- [WHAT TO DO]:
The entire listing, reproduced exactly and stripped of images, is the expected output.

+++++

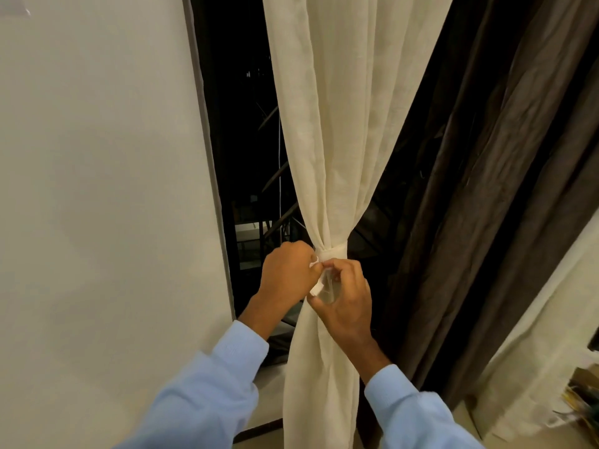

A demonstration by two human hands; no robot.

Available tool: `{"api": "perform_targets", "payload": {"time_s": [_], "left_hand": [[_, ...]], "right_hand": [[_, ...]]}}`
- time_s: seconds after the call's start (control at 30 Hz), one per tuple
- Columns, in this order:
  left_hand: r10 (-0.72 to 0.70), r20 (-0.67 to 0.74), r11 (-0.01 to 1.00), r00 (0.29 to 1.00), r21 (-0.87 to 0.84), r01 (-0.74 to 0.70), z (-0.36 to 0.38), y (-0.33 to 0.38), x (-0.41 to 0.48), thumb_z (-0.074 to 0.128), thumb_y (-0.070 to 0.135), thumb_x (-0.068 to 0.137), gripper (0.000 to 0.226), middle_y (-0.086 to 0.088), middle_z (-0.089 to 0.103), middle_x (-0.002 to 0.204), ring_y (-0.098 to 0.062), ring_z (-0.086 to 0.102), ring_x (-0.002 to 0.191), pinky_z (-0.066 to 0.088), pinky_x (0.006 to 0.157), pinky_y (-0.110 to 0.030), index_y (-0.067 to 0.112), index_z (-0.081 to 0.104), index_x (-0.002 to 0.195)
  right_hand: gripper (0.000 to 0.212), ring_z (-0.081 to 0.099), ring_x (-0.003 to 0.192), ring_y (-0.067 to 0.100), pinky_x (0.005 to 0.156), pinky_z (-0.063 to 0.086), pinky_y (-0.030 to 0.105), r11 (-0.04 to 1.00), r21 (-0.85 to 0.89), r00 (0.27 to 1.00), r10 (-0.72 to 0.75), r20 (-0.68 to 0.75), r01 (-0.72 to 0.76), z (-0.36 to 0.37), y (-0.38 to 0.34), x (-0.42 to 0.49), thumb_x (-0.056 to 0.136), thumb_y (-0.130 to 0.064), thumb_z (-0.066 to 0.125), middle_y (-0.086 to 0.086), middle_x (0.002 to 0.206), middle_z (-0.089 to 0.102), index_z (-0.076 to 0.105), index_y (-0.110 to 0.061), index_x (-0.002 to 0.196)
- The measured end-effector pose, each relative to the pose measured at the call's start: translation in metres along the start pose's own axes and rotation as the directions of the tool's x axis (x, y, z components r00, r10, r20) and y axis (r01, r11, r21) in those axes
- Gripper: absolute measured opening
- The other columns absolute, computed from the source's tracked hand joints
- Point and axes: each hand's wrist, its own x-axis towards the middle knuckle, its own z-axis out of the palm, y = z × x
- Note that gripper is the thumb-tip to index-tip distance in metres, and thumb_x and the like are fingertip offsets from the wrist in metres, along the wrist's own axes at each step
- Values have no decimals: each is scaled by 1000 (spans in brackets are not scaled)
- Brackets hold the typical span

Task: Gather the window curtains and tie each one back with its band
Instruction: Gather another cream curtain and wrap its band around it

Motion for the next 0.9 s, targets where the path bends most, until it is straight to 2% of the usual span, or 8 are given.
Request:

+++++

- [ANSWER TO THE EXERCISE]:
A demonstration by two human hands; no robot.

Available tool: `{"api": "perform_targets", "payload": {"time_s": [_], "left_hand": [[_, ...]], "right_hand": [[_, ...]]}}`
- time_s: seconds after the call's start (control at 30 Hz), one per tuple
- Columns, in this order:
  left_hand: r10 (-0.72 to 0.70), r20 (-0.67 to 0.74), r11 (-0.01 to 1.00), r00 (0.29 to 1.00), r21 (-0.87 to 0.84), r01 (-0.74 to 0.70), z (-0.36 to 0.38), y (-0.33 to 0.38), x (-0.41 to 0.48), thumb_z (-0.074 to 0.128), thumb_y (-0.070 to 0.135), thumb_x (-0.068 to 0.137), gripper (0.000 to 0.226), middle_y (-0.086 to 0.088), middle_z (-0.089 to 0.103), middle_x (-0.002 to 0.204), ring_y (-0.098 to 0.062), ring_z (-0.086 to 0.102), ring_x (-0.002 to 0.191), pinky_z (-0.066 to 0.088), pinky_x (0.006 to 0.157), pinky_y (-0.110 to 0.030), index_y (-0.067 to 0.112), index_z (-0.081 to 0.104), index_x (-0.002 to 0.195)
  right_hand: gripper (0.000 to 0.212), ring_z (-0.081 to 0.099), ring_x (-0.003 to 0.192), ring_y (-0.067 to 0.100), pinky_x (0.005 to 0.156), pinky_z (-0.063 to 0.086), pinky_y (-0.030 to 0.105), r11 (-0.04 to 1.00), r21 (-0.85 to 0.89), r00 (0.27 to 1.00), r10 (-0.72 to 0.75), r20 (-0.68 to 0.75), r01 (-0.72 to 0.76), z (-0.36 to 0.37), y (-0.38 to 0.34), x (-0.42 to 0.49), thumb_x (-0.056 to 0.136), thumb_y (-0.130 to 0.064), thumb_z (-0.066 to 0.125), middle_y (-0.086 to 0.086), middle_x (0.002 to 0.206), middle_z (-0.089 to 0.102), index_z (-0.076 to 0.105), index_y (-0.110 to 0.061), index_x (-0.002 to 0.196)
- The measured end-effector pose, each relative to the pose measured at the call's start: translation in metres along the start pose's own axes and rotation as the directions of the tool's x axis (x, y, z components r00, r10, r20) and y axis (r01, r11, r21) in those axes
- Gripper: absolute measured opening
- The other columns absolute, computed from the source's tracked hand joints
- Point and axes: each hand's wrist, its own x-axis towards the middle knuckle, its own z-axis out of the palm, y = z × x
- Note that gripper is the thumb-tip to index-tip distance in metres, and thumb_x and the like are fingertip offsets from the wrist in metres, along the wrist's own axes at each step
- Values have no decimals: each is scaled by 1000 (spans in brackets are not scaled)
- Brackets hold the typical span

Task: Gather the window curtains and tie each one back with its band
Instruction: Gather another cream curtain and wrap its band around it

Motion for the next 0.9 s, targets where the path bends most, until it is straight to 2% of the usual span, or 8 are given.
Request:

This answer requires nothing else.